Tampak korelasi positif antara jumlah publikasi ilmiah, besaran anggaran, dan jumlah
peneliti dengan peringkat universitas. Universitas dengan negara-negara yang berkomitmen
tinggi dalam hal riset masuk dalam peringkat 50 besar dunia. Misalnya saja Singapura.
Berdasarkan daftar QS tingkat dunia, National University of Singapore menempati urutan 12
dan Nanyang Technological University ke 13. Sementara di Asia, National University of
Singapore menempati posisi pertama dan Nanyang Technological University peringkat ke 3.

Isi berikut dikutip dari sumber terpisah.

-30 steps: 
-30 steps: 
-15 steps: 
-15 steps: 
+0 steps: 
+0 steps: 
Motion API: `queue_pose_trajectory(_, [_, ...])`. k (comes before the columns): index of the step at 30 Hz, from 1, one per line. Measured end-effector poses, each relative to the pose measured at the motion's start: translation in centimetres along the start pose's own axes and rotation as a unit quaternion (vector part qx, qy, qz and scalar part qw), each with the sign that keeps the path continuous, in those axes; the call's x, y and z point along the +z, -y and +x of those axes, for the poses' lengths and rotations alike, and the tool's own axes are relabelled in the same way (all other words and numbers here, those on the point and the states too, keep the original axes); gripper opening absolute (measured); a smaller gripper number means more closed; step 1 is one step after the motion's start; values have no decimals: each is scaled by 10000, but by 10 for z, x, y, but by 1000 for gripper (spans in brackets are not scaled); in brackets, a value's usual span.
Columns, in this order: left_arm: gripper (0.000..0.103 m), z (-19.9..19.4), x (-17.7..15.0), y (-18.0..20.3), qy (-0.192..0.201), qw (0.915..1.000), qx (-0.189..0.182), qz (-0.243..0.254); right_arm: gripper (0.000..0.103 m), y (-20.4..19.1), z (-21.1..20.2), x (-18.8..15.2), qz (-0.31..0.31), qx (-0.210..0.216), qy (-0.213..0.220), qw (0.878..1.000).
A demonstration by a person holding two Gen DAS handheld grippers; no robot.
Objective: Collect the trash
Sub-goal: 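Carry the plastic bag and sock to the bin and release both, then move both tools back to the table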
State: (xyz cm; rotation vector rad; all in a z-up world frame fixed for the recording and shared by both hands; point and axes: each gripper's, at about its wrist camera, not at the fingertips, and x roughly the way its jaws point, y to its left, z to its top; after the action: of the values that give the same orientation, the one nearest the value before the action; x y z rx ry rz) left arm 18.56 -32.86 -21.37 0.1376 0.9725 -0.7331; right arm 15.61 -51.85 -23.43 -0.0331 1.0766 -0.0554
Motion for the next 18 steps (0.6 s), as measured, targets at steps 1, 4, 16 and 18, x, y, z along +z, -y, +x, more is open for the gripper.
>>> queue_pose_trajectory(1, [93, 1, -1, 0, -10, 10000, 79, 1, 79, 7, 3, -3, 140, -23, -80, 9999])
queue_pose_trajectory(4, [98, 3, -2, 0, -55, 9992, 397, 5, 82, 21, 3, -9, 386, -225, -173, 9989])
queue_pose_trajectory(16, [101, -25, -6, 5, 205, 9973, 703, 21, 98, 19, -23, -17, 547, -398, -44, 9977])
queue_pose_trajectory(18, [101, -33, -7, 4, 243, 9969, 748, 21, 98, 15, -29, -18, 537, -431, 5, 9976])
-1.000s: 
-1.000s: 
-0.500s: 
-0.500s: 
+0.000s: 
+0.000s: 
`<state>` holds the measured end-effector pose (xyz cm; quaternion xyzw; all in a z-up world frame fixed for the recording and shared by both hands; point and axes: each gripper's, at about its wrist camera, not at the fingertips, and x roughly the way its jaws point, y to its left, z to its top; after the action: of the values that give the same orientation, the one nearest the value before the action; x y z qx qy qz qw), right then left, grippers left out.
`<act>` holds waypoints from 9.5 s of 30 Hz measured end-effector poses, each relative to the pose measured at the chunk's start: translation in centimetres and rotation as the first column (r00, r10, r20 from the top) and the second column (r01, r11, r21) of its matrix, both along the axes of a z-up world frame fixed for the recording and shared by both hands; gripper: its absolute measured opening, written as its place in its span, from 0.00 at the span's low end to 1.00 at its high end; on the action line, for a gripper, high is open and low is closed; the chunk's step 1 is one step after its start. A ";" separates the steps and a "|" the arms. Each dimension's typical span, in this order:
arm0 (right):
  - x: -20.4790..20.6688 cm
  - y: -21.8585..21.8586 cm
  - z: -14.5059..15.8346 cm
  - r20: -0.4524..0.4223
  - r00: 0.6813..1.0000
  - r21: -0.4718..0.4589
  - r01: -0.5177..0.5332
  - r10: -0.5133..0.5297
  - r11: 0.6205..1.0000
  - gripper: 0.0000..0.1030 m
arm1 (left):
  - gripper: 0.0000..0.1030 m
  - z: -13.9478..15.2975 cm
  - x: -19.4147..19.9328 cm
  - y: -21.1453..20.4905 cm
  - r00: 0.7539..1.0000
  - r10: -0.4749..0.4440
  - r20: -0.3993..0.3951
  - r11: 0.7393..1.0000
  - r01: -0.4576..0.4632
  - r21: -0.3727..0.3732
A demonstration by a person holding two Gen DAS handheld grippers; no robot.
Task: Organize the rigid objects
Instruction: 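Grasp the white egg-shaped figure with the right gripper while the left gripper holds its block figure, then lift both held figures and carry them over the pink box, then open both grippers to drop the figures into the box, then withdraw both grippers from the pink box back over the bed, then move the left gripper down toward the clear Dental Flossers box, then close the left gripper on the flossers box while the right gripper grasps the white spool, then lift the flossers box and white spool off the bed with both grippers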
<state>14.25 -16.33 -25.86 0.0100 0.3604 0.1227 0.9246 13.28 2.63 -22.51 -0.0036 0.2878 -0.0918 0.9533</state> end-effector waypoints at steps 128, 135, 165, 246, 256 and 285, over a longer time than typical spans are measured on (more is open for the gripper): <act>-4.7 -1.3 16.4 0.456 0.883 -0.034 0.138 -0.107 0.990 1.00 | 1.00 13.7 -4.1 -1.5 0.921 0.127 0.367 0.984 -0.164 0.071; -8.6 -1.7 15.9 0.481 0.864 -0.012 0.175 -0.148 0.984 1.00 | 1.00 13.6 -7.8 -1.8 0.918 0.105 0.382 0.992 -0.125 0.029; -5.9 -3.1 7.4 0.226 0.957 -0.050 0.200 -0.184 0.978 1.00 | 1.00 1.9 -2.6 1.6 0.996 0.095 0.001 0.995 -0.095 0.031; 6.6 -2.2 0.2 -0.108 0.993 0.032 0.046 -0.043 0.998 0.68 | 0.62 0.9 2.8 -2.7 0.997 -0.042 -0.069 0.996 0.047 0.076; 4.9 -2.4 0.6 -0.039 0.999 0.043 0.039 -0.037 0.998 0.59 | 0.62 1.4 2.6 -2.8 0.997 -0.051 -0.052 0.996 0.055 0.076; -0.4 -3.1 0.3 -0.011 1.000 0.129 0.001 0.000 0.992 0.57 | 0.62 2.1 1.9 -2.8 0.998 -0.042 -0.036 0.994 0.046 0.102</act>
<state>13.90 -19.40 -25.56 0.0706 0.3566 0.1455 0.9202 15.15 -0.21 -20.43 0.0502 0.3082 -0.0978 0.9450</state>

Salah satu penyebab minimnya angka publikasi ilmiah internasional Indonesia jika
dibandingkan dengan negara maju terlebih negara tetangga adalah kurangnya bimbingan
publikasi internasional yang diperoleh oleh peneliti. Untuk dapat mempublikasikan sebuah
penelitian di jurnal internasional ada banyak sekali kriteria, aturan maupun kaidah yang harus
diikuti. Metodologi penelitian serta teknik penulisan juga menjadi masalah yang belum
banyak dipahami oleh penulis di Indonesia. Tidak banyak dosen ataupun peneliti yang
memperoleh bimbingan untuk memahami hal ini. Kemampuan dosen Indonesia untuk
membuat jurnal memang masih kurang, apalagi untuk yang berbahasa Inggris. Padahal, jurnal
dalam bahasa Inggris merupakan salah satu kunci agar penelitian mereka diakui secara
internasional.

Karena itu, perguruan tinggi diharapkan bisa memberikan pendampingan terhadap


dosen yang melakukan penelitian, terutama bagi dosen pemula agar penelitian yang
dihasilkan bisa digunakan bagi masyarakat luas, baik itu berupa produk atau sistem statistik.
Kesimpulan

 Publikasi ilmiah dalam jurnal bereputasi internasional berperan sebagai media


aktualisasi diri para akademisi dan peneliti dalam pengembangan ilmu pengetahuan
secara internasional
 Saat ini tingkat publikasi internasional Indonesia di tingkat internasional dari tahun ke
tahun memang menunjukan perkembangan. Akan tetapi masih kalau jauh
dibandingkan dengan negara serumpun ASEAN seperti Malaysia.

REFERENSI
[1] RENSTRA, 2015-2019. Jambi: Universitas Jambi.